Activity =
In the listing that follows, copy out each line that includes the word "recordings".

Dataset records =
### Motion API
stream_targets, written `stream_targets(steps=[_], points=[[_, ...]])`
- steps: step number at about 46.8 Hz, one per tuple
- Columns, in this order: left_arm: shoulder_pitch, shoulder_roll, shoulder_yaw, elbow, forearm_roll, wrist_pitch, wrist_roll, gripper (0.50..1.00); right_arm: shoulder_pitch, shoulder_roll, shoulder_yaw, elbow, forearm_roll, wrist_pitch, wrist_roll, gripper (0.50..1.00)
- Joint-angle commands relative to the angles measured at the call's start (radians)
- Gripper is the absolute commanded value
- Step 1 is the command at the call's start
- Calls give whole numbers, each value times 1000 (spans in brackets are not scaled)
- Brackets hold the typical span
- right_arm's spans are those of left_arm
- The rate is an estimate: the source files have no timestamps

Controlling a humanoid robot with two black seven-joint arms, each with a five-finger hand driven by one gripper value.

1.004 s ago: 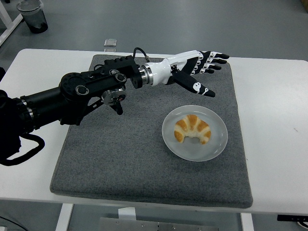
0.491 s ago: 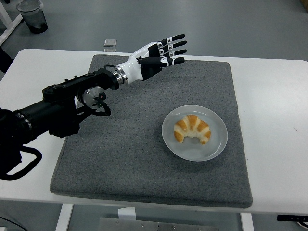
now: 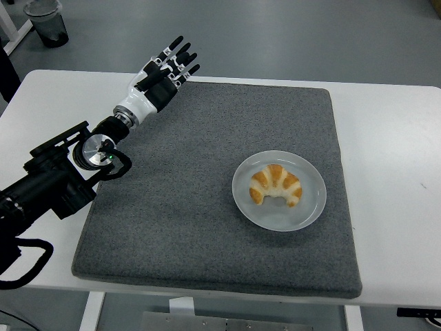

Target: Place the bread on the plate

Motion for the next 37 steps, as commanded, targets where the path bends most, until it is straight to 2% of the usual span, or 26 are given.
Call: stream_targets(steps=[1, 15, 25, 37], points=[[3, 9, -16, 3, -16, 32, 10, 994, 0, 0, 0, 0, 0, 1, 0, 932], [11, 9, -22, 15, -91, 140, 13, 992, 0, 0, 0, 0, 0, 1, 2, 932], [9, 17, -28, 18, -159, 190, 13, 992, 0, 0, 0, 0, 0, 1, 2, 932], [11, 52, -41, 17, -156, 186, 13, 992, 0, 0, 0, 0, 0, 1, 2, 932]])
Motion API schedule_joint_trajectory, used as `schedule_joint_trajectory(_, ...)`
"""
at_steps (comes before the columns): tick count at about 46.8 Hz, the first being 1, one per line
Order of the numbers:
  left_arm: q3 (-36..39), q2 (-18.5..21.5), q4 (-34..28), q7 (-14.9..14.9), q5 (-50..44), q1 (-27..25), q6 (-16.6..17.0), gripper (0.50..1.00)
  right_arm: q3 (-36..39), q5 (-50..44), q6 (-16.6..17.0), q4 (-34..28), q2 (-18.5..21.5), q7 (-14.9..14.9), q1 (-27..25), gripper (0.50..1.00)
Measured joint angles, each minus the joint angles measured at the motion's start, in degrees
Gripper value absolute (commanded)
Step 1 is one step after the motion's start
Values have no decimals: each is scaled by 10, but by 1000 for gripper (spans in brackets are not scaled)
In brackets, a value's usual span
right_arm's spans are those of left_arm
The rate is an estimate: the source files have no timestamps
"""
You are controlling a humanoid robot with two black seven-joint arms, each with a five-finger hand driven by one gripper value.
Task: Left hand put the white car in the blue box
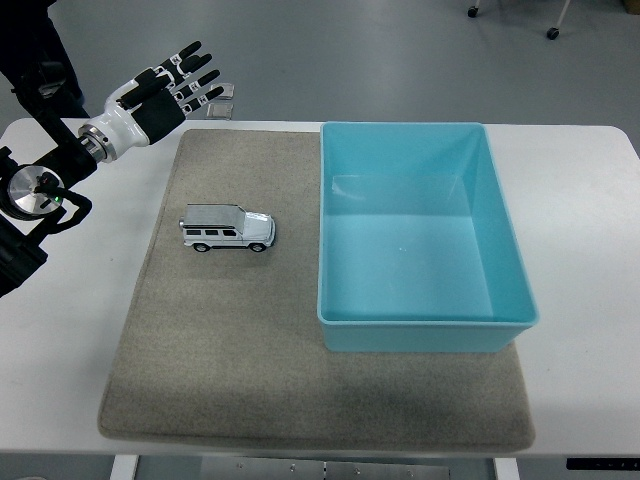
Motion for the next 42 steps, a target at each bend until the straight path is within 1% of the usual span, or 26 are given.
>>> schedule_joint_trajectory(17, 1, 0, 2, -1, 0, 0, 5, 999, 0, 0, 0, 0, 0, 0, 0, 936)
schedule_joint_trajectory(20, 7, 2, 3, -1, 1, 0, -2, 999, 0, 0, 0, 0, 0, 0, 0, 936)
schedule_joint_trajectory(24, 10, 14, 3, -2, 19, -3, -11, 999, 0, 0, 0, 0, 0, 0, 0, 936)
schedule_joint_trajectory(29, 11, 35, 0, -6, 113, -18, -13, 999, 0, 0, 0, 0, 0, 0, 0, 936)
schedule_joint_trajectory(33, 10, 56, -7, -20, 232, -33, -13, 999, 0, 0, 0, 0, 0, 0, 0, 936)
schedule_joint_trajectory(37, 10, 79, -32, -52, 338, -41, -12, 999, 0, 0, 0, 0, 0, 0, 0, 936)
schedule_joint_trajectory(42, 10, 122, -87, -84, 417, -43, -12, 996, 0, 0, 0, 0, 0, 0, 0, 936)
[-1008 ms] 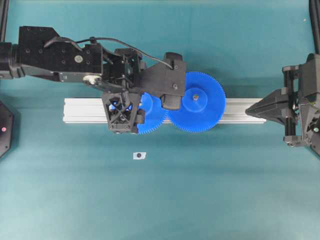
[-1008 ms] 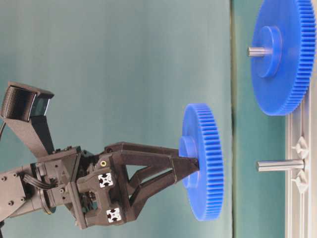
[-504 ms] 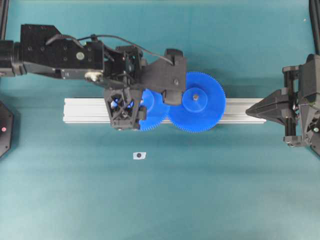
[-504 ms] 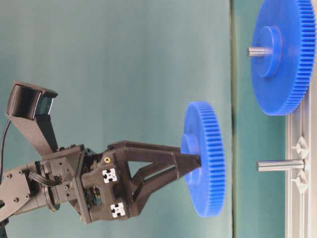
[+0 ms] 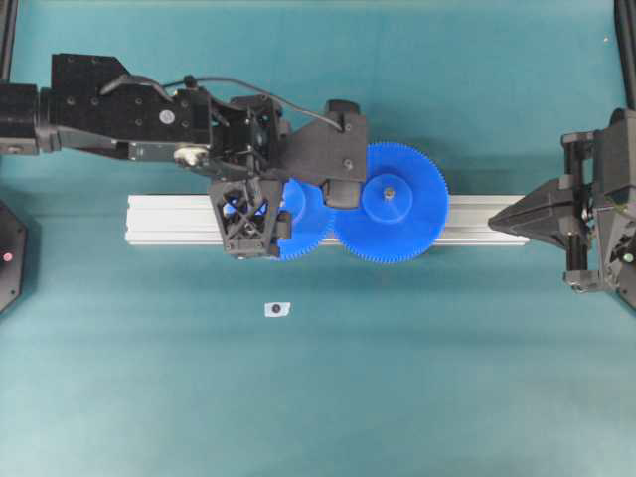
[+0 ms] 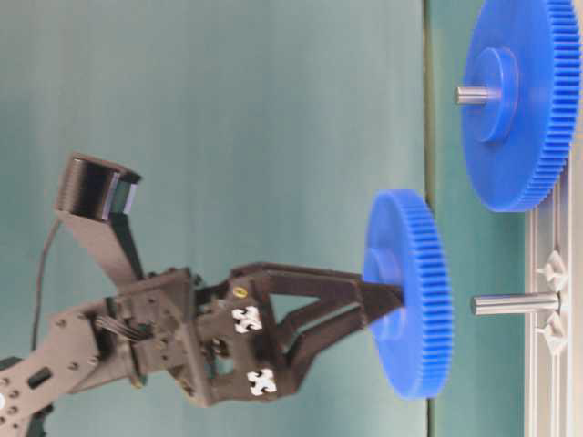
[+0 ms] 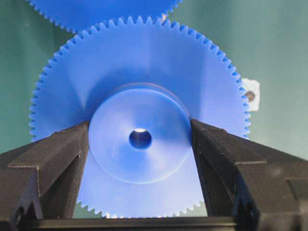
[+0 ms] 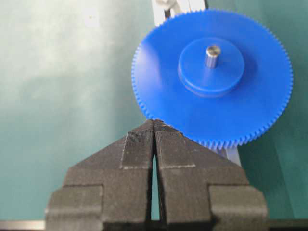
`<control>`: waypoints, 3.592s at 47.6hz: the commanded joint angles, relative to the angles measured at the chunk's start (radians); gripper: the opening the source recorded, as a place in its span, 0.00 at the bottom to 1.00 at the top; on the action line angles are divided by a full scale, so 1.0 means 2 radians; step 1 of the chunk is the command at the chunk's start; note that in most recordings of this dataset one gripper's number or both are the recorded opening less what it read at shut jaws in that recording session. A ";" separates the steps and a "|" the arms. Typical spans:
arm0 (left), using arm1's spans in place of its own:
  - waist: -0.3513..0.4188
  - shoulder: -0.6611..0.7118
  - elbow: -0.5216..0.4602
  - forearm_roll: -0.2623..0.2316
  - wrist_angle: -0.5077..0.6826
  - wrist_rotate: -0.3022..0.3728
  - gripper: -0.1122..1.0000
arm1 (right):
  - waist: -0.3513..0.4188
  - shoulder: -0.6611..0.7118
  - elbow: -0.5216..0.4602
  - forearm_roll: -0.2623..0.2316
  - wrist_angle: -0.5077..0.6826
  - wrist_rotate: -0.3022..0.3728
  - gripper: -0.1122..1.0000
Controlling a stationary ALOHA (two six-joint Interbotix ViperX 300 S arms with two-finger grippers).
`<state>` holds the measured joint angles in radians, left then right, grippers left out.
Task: Insert the small gear onto the shaft.
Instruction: 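Align the gear's bore with the shaft and push it on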
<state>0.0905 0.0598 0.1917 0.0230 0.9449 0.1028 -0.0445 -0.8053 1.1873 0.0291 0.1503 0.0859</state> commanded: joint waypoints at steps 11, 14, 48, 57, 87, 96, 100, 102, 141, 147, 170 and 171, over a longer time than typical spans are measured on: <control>0.000 -0.004 0.016 0.003 -0.036 -0.012 0.72 | -0.002 0.002 -0.001 0.001 -0.005 0.005 0.12; 0.000 -0.002 0.023 0.003 -0.044 -0.017 0.72 | -0.002 0.002 -0.001 0.001 -0.005 0.005 0.12; 0.008 0.012 0.048 0.003 -0.064 -0.018 0.72 | -0.015 -0.013 0.000 0.002 -0.004 0.005 0.12; 0.012 0.005 0.050 0.003 -0.058 -0.018 0.72 | -0.015 -0.013 0.000 0.002 -0.005 0.005 0.12; 0.015 0.007 0.049 0.002 -0.053 -0.001 0.72 | -0.015 -0.014 0.001 0.002 -0.003 0.005 0.12; 0.015 0.008 0.047 0.002 -0.051 0.005 0.72 | -0.015 -0.014 0.001 0.002 -0.003 0.006 0.12; 0.015 0.008 0.048 0.003 -0.051 0.007 0.72 | -0.015 -0.014 0.000 0.002 -0.003 0.008 0.12; 0.015 0.009 0.048 0.003 -0.051 0.007 0.72 | -0.015 -0.014 0.001 0.002 -0.003 0.010 0.12; 0.014 0.020 0.035 0.003 -0.017 0.002 0.75 | -0.015 -0.014 0.001 0.002 -0.002 0.017 0.12; 0.013 0.025 0.030 0.002 0.004 0.001 0.90 | -0.015 -0.014 -0.001 0.002 -0.003 0.023 0.12; 0.013 0.024 0.014 0.002 0.007 0.003 0.87 | -0.015 -0.015 0.002 0.002 -0.001 0.036 0.12; 0.013 0.023 0.014 0.002 0.007 0.003 0.87 | -0.015 -0.015 0.002 0.002 -0.001 0.036 0.12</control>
<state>0.1150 0.1273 0.2439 0.0261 0.9603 0.1089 -0.0721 -0.8376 1.1996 0.0322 0.1534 0.1488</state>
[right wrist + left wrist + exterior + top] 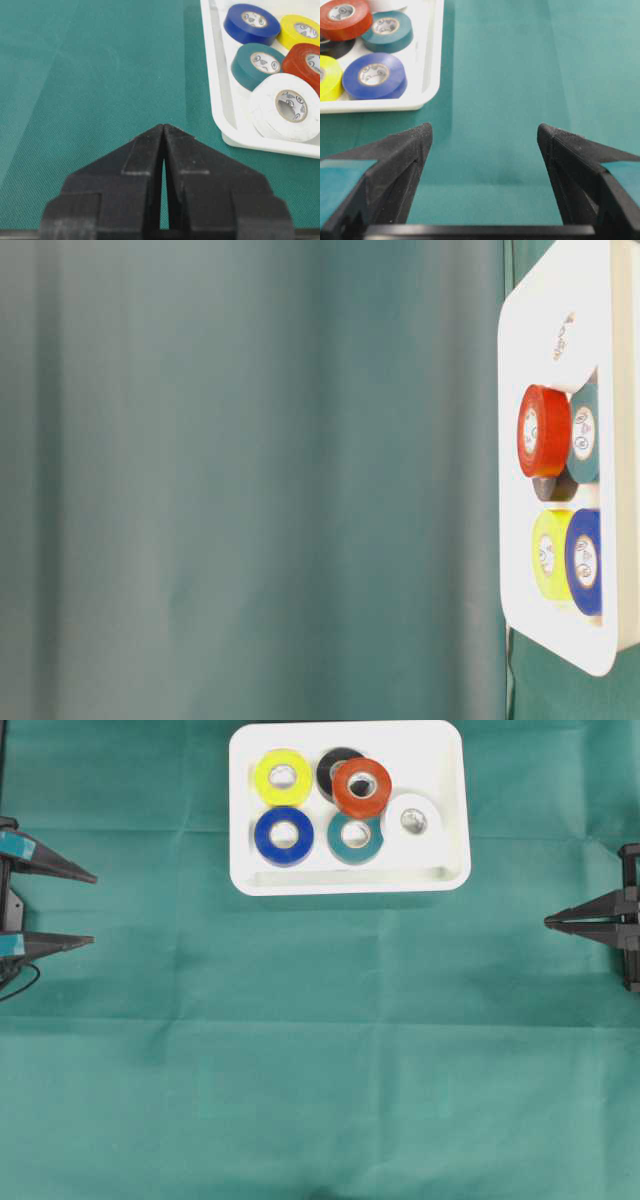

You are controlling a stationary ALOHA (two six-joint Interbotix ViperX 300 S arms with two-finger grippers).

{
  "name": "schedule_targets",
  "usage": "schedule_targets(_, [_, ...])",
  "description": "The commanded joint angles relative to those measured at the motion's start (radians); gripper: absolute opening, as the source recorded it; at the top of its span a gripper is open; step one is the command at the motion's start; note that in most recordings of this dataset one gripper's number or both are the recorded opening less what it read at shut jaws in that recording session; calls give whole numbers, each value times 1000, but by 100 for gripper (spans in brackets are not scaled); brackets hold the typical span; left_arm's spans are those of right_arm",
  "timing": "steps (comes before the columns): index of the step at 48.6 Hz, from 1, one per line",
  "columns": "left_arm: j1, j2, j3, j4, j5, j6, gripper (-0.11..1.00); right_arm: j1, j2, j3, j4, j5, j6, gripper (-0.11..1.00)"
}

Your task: Put the tape into the white case with the left arm.

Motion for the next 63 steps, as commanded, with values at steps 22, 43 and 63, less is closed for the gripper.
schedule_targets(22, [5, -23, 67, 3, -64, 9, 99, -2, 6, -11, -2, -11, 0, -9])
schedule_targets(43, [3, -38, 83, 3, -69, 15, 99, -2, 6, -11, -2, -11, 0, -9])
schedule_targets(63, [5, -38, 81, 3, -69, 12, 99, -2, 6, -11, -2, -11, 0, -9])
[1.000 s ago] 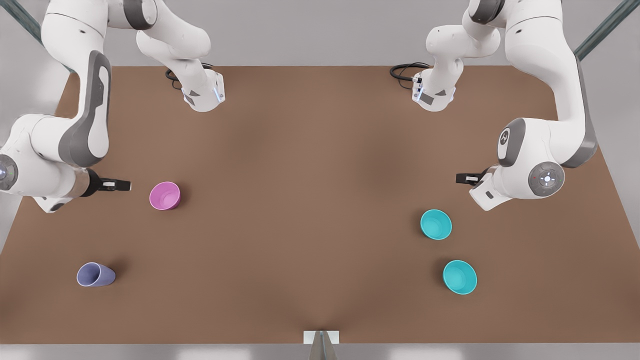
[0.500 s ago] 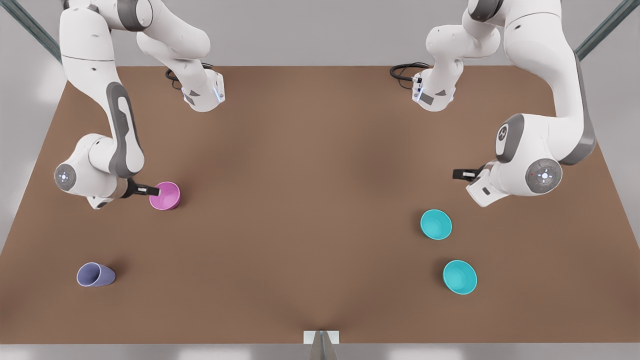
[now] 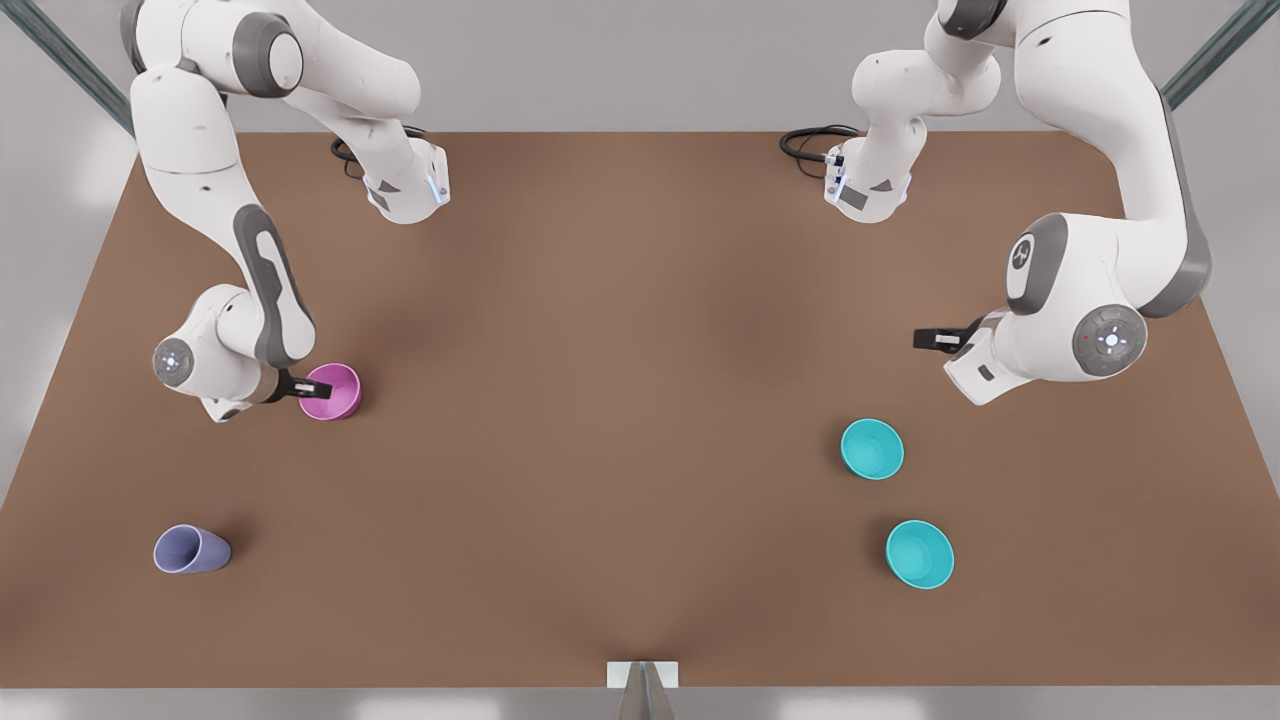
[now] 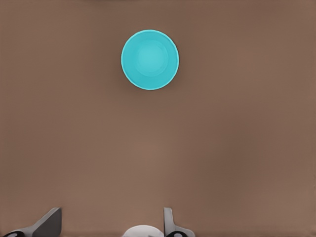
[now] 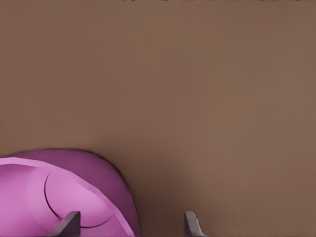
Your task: Stack the blue bowl on the pink bowl
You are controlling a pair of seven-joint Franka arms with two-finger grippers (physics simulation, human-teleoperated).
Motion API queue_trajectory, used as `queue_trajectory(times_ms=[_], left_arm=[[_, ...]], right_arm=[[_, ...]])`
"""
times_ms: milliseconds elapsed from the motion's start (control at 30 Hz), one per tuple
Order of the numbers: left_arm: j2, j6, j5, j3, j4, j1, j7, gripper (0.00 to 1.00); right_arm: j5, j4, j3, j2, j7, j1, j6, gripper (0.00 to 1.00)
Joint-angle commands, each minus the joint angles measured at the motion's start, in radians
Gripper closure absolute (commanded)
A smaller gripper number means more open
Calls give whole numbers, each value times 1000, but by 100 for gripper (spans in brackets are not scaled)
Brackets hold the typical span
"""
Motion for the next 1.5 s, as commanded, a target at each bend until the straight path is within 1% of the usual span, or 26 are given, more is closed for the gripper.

Problem solution =
`<control>`: waypoints, 3.592s at 47.6hz: the commanded joint angles, relative to the angles measured at the chunk's start (radians); gripper: the opening the source recorded, as a place in its span, 0.00 at the bottom to 1.00 at the top; on the action line angles are divided by a full scale, so 1.0 means 2 radians; step 1 of the chunk is the command at the chunk's start; note that in most recordings of this dataset one gripper's number or both are the recorded opening less what it read at shut jaws in that recording session. A ";" separates the steps and a "|" the arms. Typical spans:
  "description": "The commanded joint angles relative to those measured at the motion's start (radians); gripper: absolute opening, as the source recorded it; at the top of its span a gripper is open; step one is the command at the motion's start; note that in most recordings of this dataset one gripper's number or both are the recorded opening less what it read at shut jaws in that recording session; calls give whole numbers, each value times 1000, but by 100 for gripper (spans in brackets are not scaled); brackets hold the typical span; left_arm's spans are those of right_arm",

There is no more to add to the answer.